— EXERCISE —
Which of the lines below hold "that"? Please return each one.

— THE DATA —
·····

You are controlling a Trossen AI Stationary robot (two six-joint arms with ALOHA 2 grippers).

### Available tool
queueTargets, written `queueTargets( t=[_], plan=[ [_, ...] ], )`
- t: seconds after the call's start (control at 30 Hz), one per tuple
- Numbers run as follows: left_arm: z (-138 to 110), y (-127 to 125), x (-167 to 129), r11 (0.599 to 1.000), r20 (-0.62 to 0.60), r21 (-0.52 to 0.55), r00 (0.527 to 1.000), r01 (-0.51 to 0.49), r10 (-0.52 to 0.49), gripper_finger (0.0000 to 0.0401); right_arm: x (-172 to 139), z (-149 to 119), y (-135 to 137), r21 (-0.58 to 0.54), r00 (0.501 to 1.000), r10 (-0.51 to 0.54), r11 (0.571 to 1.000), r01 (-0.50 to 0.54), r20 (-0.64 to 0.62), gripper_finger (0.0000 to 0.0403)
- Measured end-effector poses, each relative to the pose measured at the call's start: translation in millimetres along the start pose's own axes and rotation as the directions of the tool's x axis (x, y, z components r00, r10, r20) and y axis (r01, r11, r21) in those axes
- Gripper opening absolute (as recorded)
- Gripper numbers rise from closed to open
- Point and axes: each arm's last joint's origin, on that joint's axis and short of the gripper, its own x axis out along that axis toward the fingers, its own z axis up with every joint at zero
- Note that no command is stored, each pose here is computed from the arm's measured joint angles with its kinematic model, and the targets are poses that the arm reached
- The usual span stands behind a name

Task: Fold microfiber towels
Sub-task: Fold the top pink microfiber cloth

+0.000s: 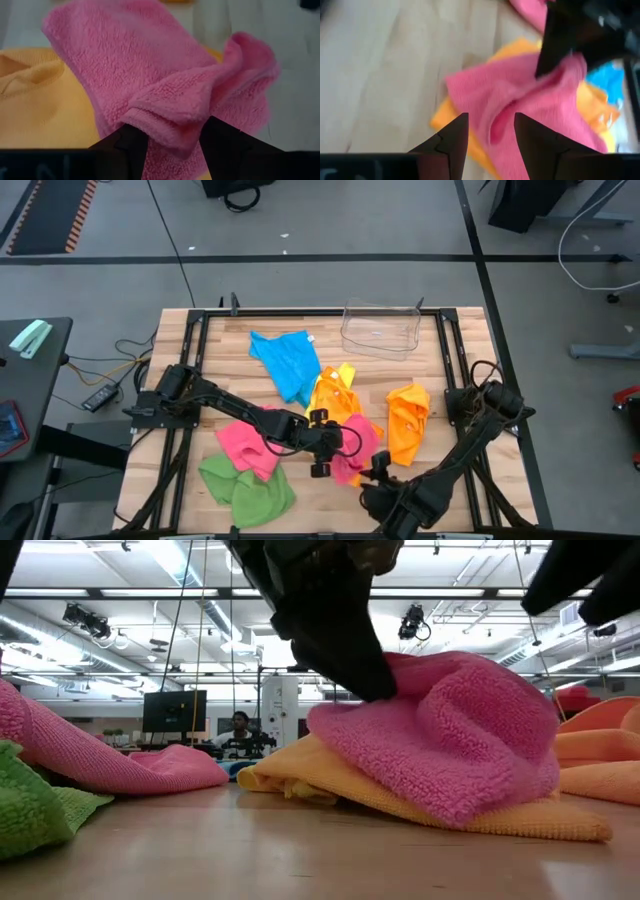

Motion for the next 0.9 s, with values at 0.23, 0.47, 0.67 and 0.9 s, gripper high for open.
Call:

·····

— THE COMPLETED TASK —
- Point and axes: each arm's last joint's origin, on that joint's axis and short of the gripper, its own x axis out along that axis toward the fingers, its own z axis up with every joint at zero
- Note that no command is stored, each pose here is computed from the arm's measured joint angles with its kinematic model, and the targets are poses that the arm reached

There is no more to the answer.